Мнение
ДомДом > Блог > Мнение

Мнение

Aug 26, 2023

Реклама

Поддерживается

Гостевое эссе

Дениз Мина

Г-жа Мина является автором недавно вышедших книг «Второй убийца» и новеллы «Три огня».

«Второй убийца» — первая книга Филипа Марлоу, написанная женщиной. Мне.

Марлоу, конечно, самое известное творение Рэймонда Чендлера, пожалуй, самого известного из американских писателей детективных романов. Чтение Чендлера всегда доставляло мне виноватое удовольствие, его видение Лос-Анджелеса 1930-х годов ярко разворачивалось для меня на протяжении всего пути в холодном и дождливом Глазго. С одной стороны, это его великолепные произведения, его герои-рабочие и периодические глубокие наблюдения о человеческом опыте. Но есть также его либеральное использование расовых оскорблений, изображение цветных людей и гомосексуалистов в виде гротескных карикатур и тот факт, что его работы пронизаны женоненавистничеством. Нужен сильный желудок, чтобы прочитать историю, в которой женщине нужна пощечина, чтобы ее успокоить.

Криминальная литература была и остается антифеминистской. Именно поэтому я решил написать это в первую очередь.

Традиционно женщины никогда не имели свободы действий в криминальной литературе, и когда я начинал, я хотел попытаться сдвинуть шкалу, включившись в движение, которое уже насчитало таких светил, как Сара Парецки, Марсия Тэлли, Мэри Уингс и Вэл МакДермид. На мой взгляд, криминальная фантастика была новым социальным романом, завернутым в жанр, который, казалось, уже достиг широкой аудитории, состоящей преимущественно из женщин-читательниц.

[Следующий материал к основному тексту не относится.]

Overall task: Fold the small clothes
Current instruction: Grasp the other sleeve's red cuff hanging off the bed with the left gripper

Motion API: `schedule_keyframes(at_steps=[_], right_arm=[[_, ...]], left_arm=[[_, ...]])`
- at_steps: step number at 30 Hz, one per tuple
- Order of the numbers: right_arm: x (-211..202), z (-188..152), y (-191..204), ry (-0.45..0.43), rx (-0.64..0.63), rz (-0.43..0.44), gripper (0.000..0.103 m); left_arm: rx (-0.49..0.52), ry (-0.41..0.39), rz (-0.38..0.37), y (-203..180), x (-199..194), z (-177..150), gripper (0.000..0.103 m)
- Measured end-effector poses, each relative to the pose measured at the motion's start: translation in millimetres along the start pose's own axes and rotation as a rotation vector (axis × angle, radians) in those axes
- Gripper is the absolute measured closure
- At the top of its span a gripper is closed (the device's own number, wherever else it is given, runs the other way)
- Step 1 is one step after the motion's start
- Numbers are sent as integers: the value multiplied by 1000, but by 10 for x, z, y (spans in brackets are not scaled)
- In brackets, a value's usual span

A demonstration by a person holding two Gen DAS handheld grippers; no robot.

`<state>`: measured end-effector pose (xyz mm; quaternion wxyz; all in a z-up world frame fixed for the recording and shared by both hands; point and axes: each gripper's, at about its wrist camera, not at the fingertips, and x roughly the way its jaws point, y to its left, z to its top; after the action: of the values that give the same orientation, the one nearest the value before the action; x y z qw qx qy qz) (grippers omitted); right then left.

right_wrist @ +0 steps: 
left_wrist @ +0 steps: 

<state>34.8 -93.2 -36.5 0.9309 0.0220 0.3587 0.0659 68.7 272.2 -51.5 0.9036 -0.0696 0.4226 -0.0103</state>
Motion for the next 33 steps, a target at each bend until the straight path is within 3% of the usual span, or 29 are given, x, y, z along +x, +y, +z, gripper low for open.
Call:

Преимущество коммерческой фантастики в том, что она часто пишется настолько быстро, что имеет тенденцию просто отражать, хорошо это или плохо, социальные нравы того времени, в котором она была создана. Чендлер, возможно, был женоненавистником, но он определенно жил во времена женоненавистничества, и его произведения отражают это. Когда ценности меняются или взгляды становятся более просвещенными, книги такого типа имеют тенденцию плохо стареть. Иногда это старение происходит совершенно внезапно: какими утомительными кажутся сейчас бесконечные процедуры копаганды; насколько глухи книги, которые заканчиваются тем, что полиция справедливо застреливает подозреваемого. Цунами книг о женщинах с ошибочной памятью нельзя читать так же, как со времен движения #MeToo или в контексте изменения отношения к сексуальному насилию и жестокому обращению с детьми. В одночасье вчерашний устойчивый образ кажется безнадежно оскорбительным и даже опасным.

Однако та же самая способность отразить момент, которая потенциально ставит под угрозу долговечность книги, также дает большое преимущество коммерческому писателю: шанс изменить то, как мы коллективно говорим о моменте, и стать мощной движущей силой социальных изменений. «Хижину дяди Тома» Гарриет Бичер-Стоу, возможно, сейчас мало читают, но в XIX веке ее продавалась лучше, чем Библия. Роман Николая Чернышевского «Что делать?», вышедший в 1863 году, возможно, оказал большее влияние на мировоззрение Владимира Ленина, чем «Капитал» Маркса. Воображаемая реальность может быть такой же революционной, как и любой письменный манифест, и гораздо более доступной и интересной для чтения. Для писателя это невероятная возможность.

Когда в 1998 году вышла моя первая книга «Гарнетхилл» (ранее она называлась «Партизан в Гарнетхилле» в честь феминистской группы художниц и активисток «Партизаны»), меня часто спрашивали о том, чтобы главным героем была женщина. Я боялась, что люди примут меня за феминистку? В ответ я просто поправила лямки своего комбинезона и сказала «нет», потому что на самом деле я была феминисткой, страшной женщиной, которая всем портила удовольствие.

В 80-х и 90-х жанровые халтуры, дегуманизирующие мертвых секс-работников, были обычным явлением, а странные персонажи существовали только для того, чтобы умереть. Женщины в этих романах, какими бы жестокими они ни были, постоянно искали себе парня.

Попытка перевернуть эти условности не была пуританским порывом: я знаю, что нуар должен оставаться дешевым, быстрым и зловещим. Нуар полагается на свой низкий художественный статус, чтобы обратиться к широкой аудитории. Центральный механизм нуар-фантастики — создать дефицит справедливости, который необходимо исправить. Шок и насилие обезоруживают читателей и усиливают их негодование — таким образом, им не проповедуют, а приглашают к участию. В то время как детективные детективы и уютные преступления — это головоломки, решаемые с помощью капельного потока улик, нуар зависит от чувства справедливости читателя. Нет лучшего способа исследовать социальную несправедливость и иногда немного подтолкнуть шкалу перемен.